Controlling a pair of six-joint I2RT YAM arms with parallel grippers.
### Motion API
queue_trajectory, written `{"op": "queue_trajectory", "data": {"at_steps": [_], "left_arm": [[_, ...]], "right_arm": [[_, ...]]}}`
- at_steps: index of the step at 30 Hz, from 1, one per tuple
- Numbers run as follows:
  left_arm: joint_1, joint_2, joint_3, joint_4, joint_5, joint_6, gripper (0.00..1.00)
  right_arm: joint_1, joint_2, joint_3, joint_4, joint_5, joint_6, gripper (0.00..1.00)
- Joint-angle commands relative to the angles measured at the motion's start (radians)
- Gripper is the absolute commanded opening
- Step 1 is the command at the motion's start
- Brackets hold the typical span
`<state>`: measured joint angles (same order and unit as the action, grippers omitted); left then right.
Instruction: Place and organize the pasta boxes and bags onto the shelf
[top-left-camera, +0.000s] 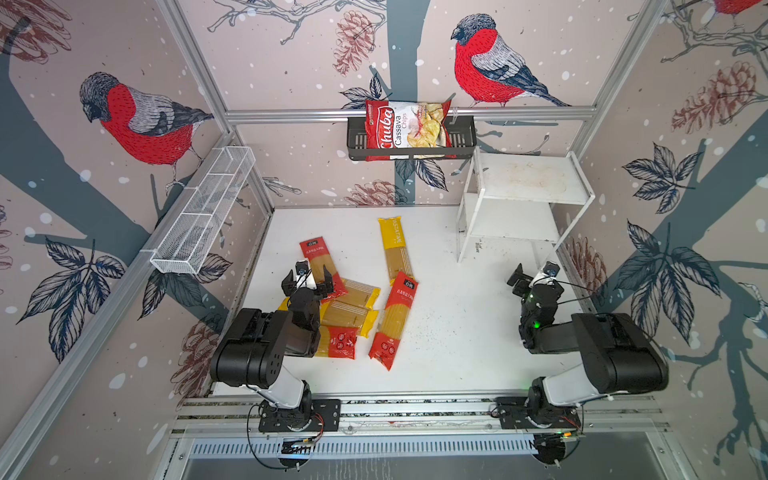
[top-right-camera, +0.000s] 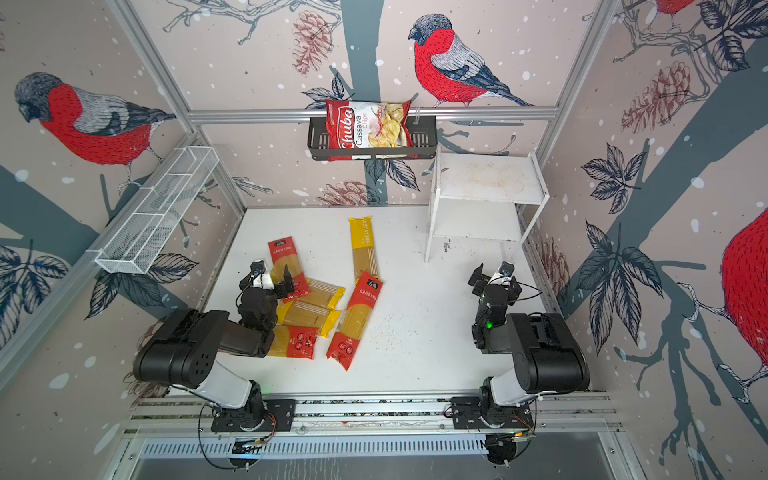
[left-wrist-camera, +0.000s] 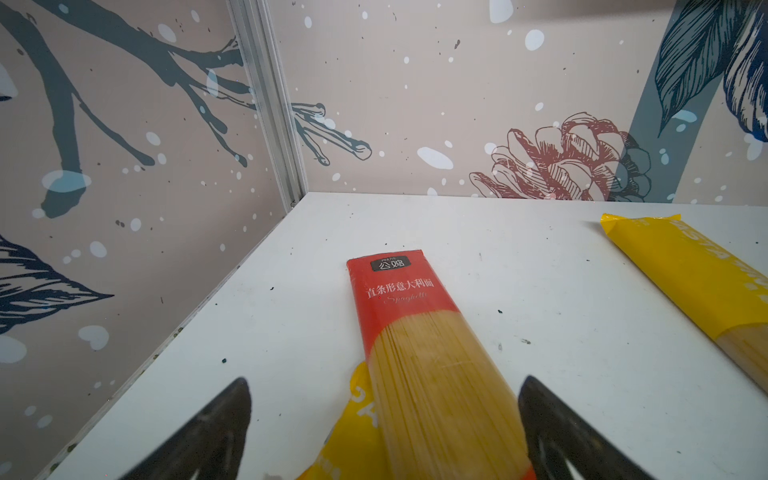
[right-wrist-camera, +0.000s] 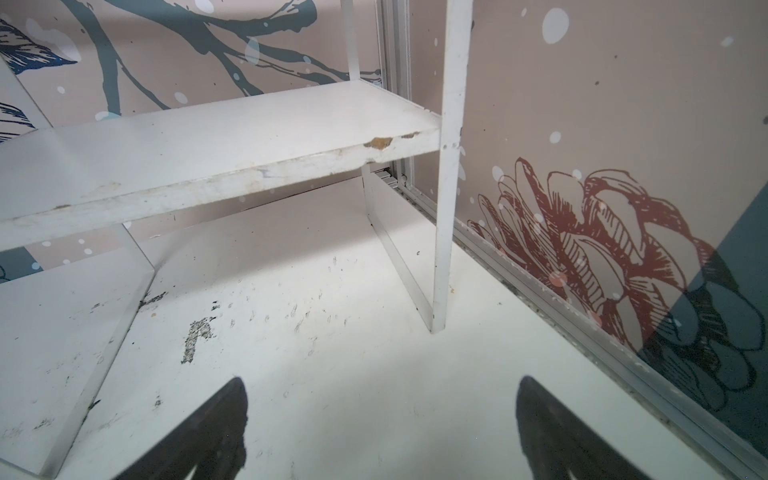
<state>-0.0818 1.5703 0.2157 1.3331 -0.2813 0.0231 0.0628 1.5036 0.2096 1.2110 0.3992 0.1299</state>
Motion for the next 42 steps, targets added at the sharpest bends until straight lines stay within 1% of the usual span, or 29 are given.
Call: {"op": "queue_trajectory", "data": {"at_steps": [1, 17, 18, 19, 21, 22, 24, 26, 29, 31, 33, 34, 35, 36, 37, 38, 39, 40, 41, 42], "left_arm": [[0.001, -0.004, 0.001, 0.024, 0.011, -0.008, 0.98], [0.012, -0.007, 0.004, 0.011, 0.014, -0.021, 0.98], [0.003, -0.008, 0.001, 0.023, -0.006, -0.019, 0.99], [-0.016, -0.018, 0.001, 0.020, -0.072, -0.014, 0.99], [-0.058, -0.065, -0.019, 0.035, -0.156, 0.011, 0.98], [-0.091, -0.104, -0.013, -0.003, -0.229, 0.033, 0.98], [-0.136, -0.175, 0.031, -0.128, -0.278, 0.067, 0.98], [-0.161, -0.248, 0.106, -0.328, -0.342, 0.029, 0.98], [-0.174, -0.344, 0.184, -0.574, -0.288, 0.000, 0.98], [-0.177, -0.403, 0.211, -0.673, -0.245, -0.040, 0.98], [-0.177, -0.455, 0.245, -0.779, -0.224, -0.156, 0.98], [-0.178, -0.482, 0.269, -0.851, -0.220, -0.246, 0.98], [-0.179, -0.506, 0.301, -0.943, -0.227, -0.344, 0.98], [-0.177, -0.524, 0.324, -1.013, -0.240, -0.459, 0.98], [-0.169, -0.545, 0.350, -1.093, -0.218, -0.541, 0.98], [-0.149, -0.570, 0.363, -1.156, -0.152, -0.603, 0.96], [-0.124, -0.591, 0.369, -1.177, -0.048, -0.612, 0.95], [-0.093, -0.615, 0.363, -1.176, 0.068, -0.602, 0.89], [-0.085, -0.632, 0.364, -1.185, 0.136, -0.590, 0.85], [-0.086, -0.644, 0.374, -1.215, 0.177, -0.573, 0.83]], "right_arm": [[0.000, -0.001, 0.004, 0.032, 0.005, -0.005, 1.00], [0.000, -0.001, 0.004, 0.031, 0.006, -0.004, 1.00], [0.000, -0.002, 0.004, 0.032, 0.006, -0.005, 1.00], [0.001, -0.001, 0.004, 0.031, 0.006, -0.004, 1.00], [0.000, 0.000, 0.004, 0.032, 0.005, -0.004, 1.00], [0.000, 0.000, 0.005, 0.029, 0.006, -0.004, 1.00], [0.000, 0.000, 0.005, 0.030, 0.005, -0.003, 1.00], [0.000, -0.001, 0.005, 0.031, 0.005, -0.005, 1.00], [-0.002, 0.000, 0.004, 0.030, 0.001, -0.003, 1.00], [-0.001, -0.001, 0.005, 0.030, 0.001, -0.003, 1.00], [-0.001, -0.002, 0.004, 0.031, 0.003, -0.003, 1.00], [-0.001, -0.003, 0.001, 0.036, 0.005, -0.003, 1.00], [0.009, -0.013, -0.009, 0.060, 0.053, -0.002, 1.00], [0.013, -0.034, -0.023, 0.052, 0.049, 0.001, 1.00], [0.015, -0.049, -0.039, 0.071, 0.036, -0.008, 1.00], [0.025, -0.055, -0.059, 0.107, 0.045, -0.019, 1.00], [0.032, -0.057, -0.074, 0.136, 0.051, -0.027, 1.00], [0.038, -0.064, -0.093, 0.168, 0.052, -0.034, 1.00], [0.043, -0.077, -0.109, 0.200, 0.073, -0.043, 1.00], [0.048, -0.096, -0.109, 0.208, 0.109, -0.057, 1.00]]}}
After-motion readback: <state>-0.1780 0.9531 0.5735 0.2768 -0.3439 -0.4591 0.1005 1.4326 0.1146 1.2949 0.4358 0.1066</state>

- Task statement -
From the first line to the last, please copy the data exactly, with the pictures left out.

- Solution for this exercise -
Controlling a pair of six-joint I2RT YAM arms with parallel grippers.
### Motion API
queue_trajectory, written `{"op": "queue_trajectory", "data": {"at_steps": [_], "left_arm": [[_, ...]], "right_arm": [[_, ...]]}}`
- at_steps: index of the step at 30 Hz, from 1, one per tuple
- Numbers run as follows:
  left_arm: joint_1, joint_2, joint_3, joint_4, joint_5, joint_6, gripper (0.00..1.00)
  right_arm: joint_1, joint_2, joint_3, joint_4, joint_5, joint_6, gripper (0.00..1.00)
- Joint-angle commands relative to the angles measured at the motion's start (radians)
- Gripper is the absolute commanded opening
- Step 1 is the command at the motion's start
- Brackets hold the typical span
`<state>`: measured joint angles (same order and unit as the action, grippers omitted); left then right.
Instruction: Place and organize the pasta boxes and bags onto the shelf
[top-left-camera, +0.000s] 
[top-right-camera, +0.000s] 
[left-wrist-camera, +0.000s] 
[right-wrist-camera, +0.000s] 
<state>-0.0818 1.5703 0.2157 1.3331 -0.2813 0.0231 0.0628 1.5036 0.2096 1.2110 0.3992 0.1299</state>
Motion for the next 42 steps, targets added at the sharpest bends until straight lines stay within 1% of the usual span, or 29 are given.
Call: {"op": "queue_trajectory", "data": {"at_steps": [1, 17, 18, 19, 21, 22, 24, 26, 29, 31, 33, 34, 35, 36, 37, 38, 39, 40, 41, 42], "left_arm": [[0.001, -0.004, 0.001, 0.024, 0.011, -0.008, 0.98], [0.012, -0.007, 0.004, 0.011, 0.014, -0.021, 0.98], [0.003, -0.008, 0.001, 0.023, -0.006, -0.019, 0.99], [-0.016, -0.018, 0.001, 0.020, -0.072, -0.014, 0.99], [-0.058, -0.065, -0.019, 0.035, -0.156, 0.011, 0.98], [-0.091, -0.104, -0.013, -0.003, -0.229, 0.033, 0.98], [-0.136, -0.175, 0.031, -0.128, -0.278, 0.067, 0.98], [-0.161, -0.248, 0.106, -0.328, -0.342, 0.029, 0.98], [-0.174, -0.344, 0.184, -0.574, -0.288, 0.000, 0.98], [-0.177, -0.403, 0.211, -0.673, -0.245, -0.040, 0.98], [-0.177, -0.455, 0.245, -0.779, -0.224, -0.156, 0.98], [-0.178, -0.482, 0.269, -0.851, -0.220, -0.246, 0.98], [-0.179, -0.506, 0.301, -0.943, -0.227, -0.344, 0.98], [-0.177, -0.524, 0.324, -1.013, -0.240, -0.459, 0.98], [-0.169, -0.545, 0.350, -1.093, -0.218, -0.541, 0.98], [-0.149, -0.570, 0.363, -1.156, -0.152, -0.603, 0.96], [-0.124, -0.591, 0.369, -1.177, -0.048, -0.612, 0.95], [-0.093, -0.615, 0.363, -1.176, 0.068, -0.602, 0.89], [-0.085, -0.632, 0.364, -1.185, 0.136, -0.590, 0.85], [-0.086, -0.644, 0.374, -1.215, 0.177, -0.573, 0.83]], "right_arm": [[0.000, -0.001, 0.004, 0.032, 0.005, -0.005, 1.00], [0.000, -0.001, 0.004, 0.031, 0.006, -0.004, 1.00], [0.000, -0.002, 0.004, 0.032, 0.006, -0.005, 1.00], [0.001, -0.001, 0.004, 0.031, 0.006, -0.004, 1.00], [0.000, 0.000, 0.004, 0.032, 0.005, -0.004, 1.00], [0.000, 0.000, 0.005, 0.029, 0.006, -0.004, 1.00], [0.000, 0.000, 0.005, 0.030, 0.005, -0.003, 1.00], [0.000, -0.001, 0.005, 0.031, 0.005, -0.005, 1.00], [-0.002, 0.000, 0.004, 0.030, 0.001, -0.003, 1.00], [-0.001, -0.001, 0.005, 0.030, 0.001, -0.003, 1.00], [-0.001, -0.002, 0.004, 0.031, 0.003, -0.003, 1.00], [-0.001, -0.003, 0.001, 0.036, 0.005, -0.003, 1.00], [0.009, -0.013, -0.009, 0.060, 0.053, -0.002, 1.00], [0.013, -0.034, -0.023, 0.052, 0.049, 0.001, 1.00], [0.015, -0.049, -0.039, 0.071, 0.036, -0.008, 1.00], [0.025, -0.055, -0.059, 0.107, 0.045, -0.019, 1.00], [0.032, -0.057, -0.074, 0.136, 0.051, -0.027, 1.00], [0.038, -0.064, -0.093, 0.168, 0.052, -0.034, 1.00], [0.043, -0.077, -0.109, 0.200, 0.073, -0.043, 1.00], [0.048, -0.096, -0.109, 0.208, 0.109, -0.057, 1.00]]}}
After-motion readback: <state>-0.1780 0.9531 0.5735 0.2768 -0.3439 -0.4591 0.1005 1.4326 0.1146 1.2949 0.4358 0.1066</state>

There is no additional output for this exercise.